Manufactured electronic elements (IC-dies, PCB, ceramic capacitors, film resistors…) may contain a wide variety of materials and vary orders of magnitude in size and weight, even if they represent similar functionality. The same is true for assembled electronic elements (Packaged ICs, Printed Board Assemblies…). Accurate Life Cycle Inventory (LCI) for electronics cannot be based on an “average” LCI dataset for a system element type that is merely scaled by weight, area, etc. LCI must be based on system element design and its manufacturing and assembly processes. During the activity, a novel parametric approach to LCI was developed and demonstrated for IC packaging, PCB manufacturing and  component assembly.

Evaluation and Future Studies

During the evaluation of ecodesign options using the PBA test vehicle, some interesting findings emerged. Although no failures occurred during electrical monitoring, cracks were discovered in the solder joints of all ceramic components when using the SAC305 solder alloy. On the other hand, the Innolot alloy performed well in testing, but further refinement of the reflow process is required to minimize voiding.

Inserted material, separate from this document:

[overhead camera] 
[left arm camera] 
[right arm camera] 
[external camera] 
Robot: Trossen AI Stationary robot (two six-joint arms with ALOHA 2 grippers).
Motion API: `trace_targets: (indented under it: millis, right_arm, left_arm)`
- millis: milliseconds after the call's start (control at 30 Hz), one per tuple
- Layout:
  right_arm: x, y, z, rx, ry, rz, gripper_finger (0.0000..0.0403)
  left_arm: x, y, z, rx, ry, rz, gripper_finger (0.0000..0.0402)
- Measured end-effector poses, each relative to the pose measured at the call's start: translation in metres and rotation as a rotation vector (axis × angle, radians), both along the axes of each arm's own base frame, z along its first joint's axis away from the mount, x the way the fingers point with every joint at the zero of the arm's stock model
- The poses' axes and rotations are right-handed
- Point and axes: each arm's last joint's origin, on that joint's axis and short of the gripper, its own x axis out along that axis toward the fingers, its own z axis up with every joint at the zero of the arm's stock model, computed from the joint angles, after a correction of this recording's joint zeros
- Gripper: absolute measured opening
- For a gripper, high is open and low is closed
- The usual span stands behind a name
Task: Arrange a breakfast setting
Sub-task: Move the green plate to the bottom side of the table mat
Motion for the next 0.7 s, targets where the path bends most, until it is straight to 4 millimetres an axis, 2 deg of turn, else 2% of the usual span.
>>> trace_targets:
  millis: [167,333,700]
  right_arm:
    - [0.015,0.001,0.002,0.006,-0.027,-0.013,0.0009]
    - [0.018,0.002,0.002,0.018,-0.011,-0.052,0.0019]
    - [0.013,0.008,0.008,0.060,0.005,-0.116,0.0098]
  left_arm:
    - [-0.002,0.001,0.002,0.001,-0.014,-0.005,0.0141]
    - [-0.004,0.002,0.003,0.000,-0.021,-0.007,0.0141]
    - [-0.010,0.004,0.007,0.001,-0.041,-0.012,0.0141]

The failures observed during testing have become the focus of ongoing and future studies on lead-free soldering for space applications. It is evident that the transition to more widely employed assembly processes is inevitable. This shift holds the promise of reducing the environmental impact of PCB assemblies for space applications in the long run.

Conclusion

The valuable insights gained from these tests and studies are crucial for improving the reliability and sustainability of space electronics. By addressing the challenges encountered and optimizing assembly techniques, we can pave the way for greener and more resilient electronic systems in space.

The journey toward reducing environmental impact continues, driven by ongoing research and the determination to advance the future of space technology. Furthermore, it is recommended to enhance LCA models and data collection for PCB manufacturing, IC-packaging, and assembly while expanding the LCA approach to include cabling and mechanics. Emphasizing the need to adapt industry standards to facilitate eco-design options is also essential.

Together, we can make space exploration a sustainable and eco-friendly endeavour.